A false contradiction

But Wal-Mart is certainly not the answer.

To truly satisfy both the consumers in the community and the workers requires examining the role that Wal-Mart plays in relation to the entire capitalist system. That is the only way to develop an orientation toward Wal-Mart and other corporate interests based on the real interests on the Black community, which is overwhelmingly working class.

It is no secret that times are getting rougher for working people in the United States. Some 46.6 million people live without health care. Thirteen percent of the population lives at or below the federal poverty line, according to the 2005 census. College is becoming more and more unaffordable for the average student.

Over the past five years, workers’ productivity has risen 16 percent while wages have only increased 7 percent. That means that corporations are exacting ever more profit from the average worker, extra money gained off the backs of the workers.

In this all-out offensive against workers, Wal-Mart has paved the way. Its aggressive anti-union techniques and hard line on keeping wages low pressure other companies to follow suit.

So how does Wal-Mart appeal to working class, especially rural, communities? The answer is obvious: low prices. The low prices are only partly the result of the low wages and benefits that the corporation pays its workers.

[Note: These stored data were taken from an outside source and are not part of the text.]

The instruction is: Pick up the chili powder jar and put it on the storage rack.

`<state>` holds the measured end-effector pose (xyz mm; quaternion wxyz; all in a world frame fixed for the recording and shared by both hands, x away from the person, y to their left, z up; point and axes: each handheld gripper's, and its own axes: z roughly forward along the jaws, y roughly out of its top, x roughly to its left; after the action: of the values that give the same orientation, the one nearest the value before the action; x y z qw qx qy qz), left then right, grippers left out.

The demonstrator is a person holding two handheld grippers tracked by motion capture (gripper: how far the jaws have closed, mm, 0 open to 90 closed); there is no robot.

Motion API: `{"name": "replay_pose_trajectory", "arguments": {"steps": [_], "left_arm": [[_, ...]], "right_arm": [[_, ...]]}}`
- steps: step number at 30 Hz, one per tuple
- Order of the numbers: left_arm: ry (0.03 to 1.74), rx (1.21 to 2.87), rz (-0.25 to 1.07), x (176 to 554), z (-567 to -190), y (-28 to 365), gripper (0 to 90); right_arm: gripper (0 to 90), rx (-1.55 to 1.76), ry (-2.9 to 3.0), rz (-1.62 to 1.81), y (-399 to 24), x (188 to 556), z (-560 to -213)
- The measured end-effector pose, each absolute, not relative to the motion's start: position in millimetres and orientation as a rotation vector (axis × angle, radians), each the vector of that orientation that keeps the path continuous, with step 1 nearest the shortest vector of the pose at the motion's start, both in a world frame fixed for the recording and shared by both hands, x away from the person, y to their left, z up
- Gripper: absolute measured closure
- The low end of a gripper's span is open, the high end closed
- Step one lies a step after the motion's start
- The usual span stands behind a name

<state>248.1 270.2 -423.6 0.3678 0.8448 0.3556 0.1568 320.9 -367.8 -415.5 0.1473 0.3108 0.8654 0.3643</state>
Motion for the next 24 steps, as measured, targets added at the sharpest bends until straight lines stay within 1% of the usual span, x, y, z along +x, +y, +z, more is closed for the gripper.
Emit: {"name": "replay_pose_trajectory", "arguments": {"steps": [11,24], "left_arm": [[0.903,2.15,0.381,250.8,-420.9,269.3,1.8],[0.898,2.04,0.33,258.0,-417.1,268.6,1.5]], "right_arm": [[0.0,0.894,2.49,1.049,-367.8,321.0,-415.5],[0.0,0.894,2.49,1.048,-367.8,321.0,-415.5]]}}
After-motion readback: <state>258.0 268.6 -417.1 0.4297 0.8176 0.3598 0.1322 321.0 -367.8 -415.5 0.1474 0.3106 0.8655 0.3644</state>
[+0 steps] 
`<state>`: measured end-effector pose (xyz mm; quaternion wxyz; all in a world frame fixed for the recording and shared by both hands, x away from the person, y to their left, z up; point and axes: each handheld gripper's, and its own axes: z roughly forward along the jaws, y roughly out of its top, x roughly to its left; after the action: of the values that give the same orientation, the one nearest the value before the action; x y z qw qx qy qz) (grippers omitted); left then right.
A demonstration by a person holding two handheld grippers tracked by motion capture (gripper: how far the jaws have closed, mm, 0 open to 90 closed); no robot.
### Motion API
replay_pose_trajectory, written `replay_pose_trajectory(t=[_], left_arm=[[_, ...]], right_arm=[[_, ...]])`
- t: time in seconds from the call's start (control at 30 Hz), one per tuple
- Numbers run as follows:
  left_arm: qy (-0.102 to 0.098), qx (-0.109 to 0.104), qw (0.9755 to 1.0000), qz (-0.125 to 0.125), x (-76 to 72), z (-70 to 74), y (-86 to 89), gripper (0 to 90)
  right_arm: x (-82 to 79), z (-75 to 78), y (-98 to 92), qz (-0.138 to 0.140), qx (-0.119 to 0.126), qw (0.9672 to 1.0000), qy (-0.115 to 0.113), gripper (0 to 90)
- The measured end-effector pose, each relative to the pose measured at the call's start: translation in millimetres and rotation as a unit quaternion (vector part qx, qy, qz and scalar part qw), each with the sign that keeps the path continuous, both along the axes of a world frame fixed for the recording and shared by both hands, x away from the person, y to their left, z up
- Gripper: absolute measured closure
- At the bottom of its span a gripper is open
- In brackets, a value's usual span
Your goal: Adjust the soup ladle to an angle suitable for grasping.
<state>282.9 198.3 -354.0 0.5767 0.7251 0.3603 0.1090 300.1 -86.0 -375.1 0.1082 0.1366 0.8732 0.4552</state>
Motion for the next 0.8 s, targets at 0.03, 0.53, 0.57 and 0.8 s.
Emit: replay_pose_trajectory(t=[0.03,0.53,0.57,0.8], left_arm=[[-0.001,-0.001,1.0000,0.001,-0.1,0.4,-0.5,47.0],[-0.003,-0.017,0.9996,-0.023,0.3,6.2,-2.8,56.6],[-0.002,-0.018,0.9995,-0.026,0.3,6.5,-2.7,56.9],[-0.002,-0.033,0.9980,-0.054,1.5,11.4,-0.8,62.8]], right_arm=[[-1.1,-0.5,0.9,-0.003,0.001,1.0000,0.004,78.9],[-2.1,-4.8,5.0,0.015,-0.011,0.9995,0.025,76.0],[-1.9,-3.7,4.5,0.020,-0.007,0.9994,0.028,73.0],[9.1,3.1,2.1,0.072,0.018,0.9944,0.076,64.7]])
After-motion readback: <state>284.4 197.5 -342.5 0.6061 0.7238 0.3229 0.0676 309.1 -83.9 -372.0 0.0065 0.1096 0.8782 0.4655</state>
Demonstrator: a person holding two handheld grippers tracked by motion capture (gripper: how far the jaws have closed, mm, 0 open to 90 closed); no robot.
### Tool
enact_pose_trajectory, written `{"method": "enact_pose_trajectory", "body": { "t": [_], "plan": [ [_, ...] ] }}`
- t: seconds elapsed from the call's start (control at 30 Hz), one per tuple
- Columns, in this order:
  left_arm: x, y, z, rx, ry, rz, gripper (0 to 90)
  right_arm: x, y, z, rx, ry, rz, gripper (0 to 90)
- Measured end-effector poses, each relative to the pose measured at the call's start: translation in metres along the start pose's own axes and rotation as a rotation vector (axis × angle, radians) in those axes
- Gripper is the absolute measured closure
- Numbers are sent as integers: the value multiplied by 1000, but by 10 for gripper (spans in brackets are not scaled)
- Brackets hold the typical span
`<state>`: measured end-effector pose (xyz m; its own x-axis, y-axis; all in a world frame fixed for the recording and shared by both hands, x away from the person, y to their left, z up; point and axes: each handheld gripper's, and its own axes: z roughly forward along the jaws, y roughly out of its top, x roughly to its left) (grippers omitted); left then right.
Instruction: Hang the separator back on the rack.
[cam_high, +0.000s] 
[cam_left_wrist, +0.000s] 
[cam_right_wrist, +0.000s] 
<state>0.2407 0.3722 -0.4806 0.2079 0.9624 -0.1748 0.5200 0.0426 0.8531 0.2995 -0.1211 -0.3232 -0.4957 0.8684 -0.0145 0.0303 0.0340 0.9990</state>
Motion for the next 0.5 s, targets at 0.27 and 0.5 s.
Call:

The secret to Wal-Mart’s success is large-scale sales and a massive nationwide distribution apparatus that allows inventory to be turned over rapidly. With high sales and rapid restocking, stores on the scale of Wal-Mart never have to worry about “stale bread” or “wilting vegetables” that characterize small-scale stores. The globalized production of consumer goods enables Wal-Mart to stock its shelves with items made by extremely low-paid workers employed by its suppliers.

Constant updating of the means of production and distribution mean that consumer goods that were once only found in specialty shops are now on shelves in the super-stores in rural Pennsylvania or Montana—all at “low, low prices.”

Of course, under capitalism this is accompanied by both the eradication of smaller competitors—the “mom and pop” shops—and the exploitation of the workers. Andrew Young’s corporate propaganda aside, Wal-Mart does not open up its super-stores for the benefit of poor communities or working families. It opens them to extract high, high profits.

For Black, Latino and poor white communities, Wal-Mart offers the promise of jobs and commodities where there is few of either. But this is the false hope offered by the whole capitalist system: that in order to enjoy a decent life, exploitation is inevitable.

Working class unity

In the short term, workers of all nationalities should rally around demands for better wages, benefits and union rights for all Wal-Mart workers and for all its suppliers’ workers. Those wages will provide better jobs and resources for workers and their families in the oppressed communities. Demands centered on the workers can unite communities of all nationalities, as opposed to the potentially divisive demands centered on Wal-Mart’s small business competitors or on U.S. workers versus “foreign labor.”

In the long term, Wal-Mart exposes capitalism’s false contradiction between some workers’ wages and other workers’ ability to purchase affordable goods. Under a socialist economy planned on the basis of workers’ needs instead of CEOs’ profits, affordable goods could be produced and distributed to all workers without relying on a super-exploited working class.

The Andrew Young Wal-Mart fiasco shows more clearly than ever: Multinational unity can only be achieved on the basis of a working-class program.